Southwest Airlines said that omicron will drive a loss in the first quarter

January 28, 2022: -Southwest Airlines expects to lose money in the first quarter after the omicron variant of Covid-19 hurt staffing and bookings, but it says that profits are on the table by March and for the rest of the year.

Earlier this month, Southwest’s rivals Delta Air Lines, United Airlines, and American Airlines also said they expect that the fast-spreading variant would more delay a recovery in travel demand but that bookings for spring and summer were strong.

“While we made huge progress in 2021, the Omicron variant has delayed the demand improvement we were last expecting in early 2022,” Bob Jordan, Southwest’s executive vice president who takes the reins as CEO on February 1, said in an earnings release. “With COVID-19 cases trending downward, the worst appears to be behind us, and we are optimistic about current bookings and revenue trends for March 2022.”

Carriers had canceled over 20,000 flights amid Christmas Eve and the first week of the year, hit by a combination of bad weather and a lack of available crews as omicron spread through employee ranks and nationwide.

Both leisure and business travel bookings are weaker than expected and will cut operating revenue in January and February by a total of $330 million, Southwest said on Thursday. For the first three months of the year, Southwest expects revenue of 10% to 15% below the first quarter of 2019, generating $5.15 billion.

Southwest and different airlines offered extra to crews to help ease staffing shortages, and the Dallas-based carrier said that would extend into February.

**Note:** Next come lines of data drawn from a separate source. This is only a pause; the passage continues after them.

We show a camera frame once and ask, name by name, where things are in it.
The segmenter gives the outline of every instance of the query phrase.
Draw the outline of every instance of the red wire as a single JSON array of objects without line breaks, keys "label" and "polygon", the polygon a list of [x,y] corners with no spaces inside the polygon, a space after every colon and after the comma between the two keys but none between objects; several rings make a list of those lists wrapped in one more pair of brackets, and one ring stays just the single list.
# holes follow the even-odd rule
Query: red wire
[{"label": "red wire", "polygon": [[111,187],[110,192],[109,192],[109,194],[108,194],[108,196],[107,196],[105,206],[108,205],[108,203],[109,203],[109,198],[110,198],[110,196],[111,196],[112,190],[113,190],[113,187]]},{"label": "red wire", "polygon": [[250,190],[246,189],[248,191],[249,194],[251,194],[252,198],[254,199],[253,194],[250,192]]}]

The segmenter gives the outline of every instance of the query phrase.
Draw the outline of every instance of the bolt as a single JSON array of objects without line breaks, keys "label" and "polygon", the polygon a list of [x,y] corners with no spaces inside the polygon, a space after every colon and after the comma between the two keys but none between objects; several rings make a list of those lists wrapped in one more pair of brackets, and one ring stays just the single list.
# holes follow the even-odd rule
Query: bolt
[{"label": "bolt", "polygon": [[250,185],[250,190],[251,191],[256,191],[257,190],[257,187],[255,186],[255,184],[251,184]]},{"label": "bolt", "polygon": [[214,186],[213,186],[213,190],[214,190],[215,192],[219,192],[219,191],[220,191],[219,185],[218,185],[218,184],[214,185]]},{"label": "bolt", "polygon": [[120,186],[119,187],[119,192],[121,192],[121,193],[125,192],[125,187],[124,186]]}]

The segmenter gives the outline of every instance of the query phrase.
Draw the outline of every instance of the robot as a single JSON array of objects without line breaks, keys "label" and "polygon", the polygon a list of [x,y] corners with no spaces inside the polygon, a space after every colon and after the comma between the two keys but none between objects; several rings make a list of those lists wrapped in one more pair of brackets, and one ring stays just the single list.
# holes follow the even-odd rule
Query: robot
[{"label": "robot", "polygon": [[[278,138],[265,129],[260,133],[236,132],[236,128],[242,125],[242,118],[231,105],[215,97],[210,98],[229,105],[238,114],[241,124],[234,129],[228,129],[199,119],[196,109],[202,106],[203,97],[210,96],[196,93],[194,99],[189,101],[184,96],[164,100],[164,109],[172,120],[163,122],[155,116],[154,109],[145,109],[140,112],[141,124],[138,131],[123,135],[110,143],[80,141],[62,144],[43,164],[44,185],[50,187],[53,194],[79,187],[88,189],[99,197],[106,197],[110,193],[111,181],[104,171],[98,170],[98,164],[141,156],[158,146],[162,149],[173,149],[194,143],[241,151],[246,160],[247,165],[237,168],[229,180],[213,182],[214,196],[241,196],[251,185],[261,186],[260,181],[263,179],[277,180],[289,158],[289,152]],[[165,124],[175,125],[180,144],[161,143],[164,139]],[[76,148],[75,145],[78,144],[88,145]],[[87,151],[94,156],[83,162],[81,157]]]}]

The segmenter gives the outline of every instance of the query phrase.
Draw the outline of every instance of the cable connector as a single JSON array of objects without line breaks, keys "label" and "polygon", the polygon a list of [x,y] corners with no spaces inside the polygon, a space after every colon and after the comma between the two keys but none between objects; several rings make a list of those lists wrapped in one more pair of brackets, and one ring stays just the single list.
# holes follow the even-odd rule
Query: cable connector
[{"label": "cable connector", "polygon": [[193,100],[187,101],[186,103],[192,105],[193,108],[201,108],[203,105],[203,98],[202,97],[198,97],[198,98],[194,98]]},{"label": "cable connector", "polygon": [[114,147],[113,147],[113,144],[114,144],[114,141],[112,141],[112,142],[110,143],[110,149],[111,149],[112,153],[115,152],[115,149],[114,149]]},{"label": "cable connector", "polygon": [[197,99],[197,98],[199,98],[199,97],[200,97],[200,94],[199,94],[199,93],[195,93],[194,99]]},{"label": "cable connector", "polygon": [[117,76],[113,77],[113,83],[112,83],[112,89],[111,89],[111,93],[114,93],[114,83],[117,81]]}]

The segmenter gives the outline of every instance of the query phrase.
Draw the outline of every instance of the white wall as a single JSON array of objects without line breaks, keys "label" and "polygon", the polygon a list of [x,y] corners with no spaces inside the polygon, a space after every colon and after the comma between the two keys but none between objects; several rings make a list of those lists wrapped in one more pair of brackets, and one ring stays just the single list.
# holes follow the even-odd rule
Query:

Costs are also on the increase. Southwest said first-quarter expenses, which excludes fuel, will likely increase 20% to 24% from 2019, up from a previous estimate of a 10% to 14% increase. The carrier is pulling back on its capacity plans for the first quarter, which expects to restore 91% of its pre-pandemic flying in 2019 compared with a previous estimate of 94%.

Southwest, like competitors, is on a hiring spree and has said it expected to add some 8,000 employees this year, from 5,000 in the previous year. Southwest said it would increase starting wages to $17 an hour in its quarterly release Thursday, up from $15 an hour it set as a floor last year.

Strong holiday bookings helped over double revenue to $5.05 billion in the fourth quarter from $2.01 billion in 2020. They drove the carrier to a $68 million profit compared with a $908 million loss during the same period the year before.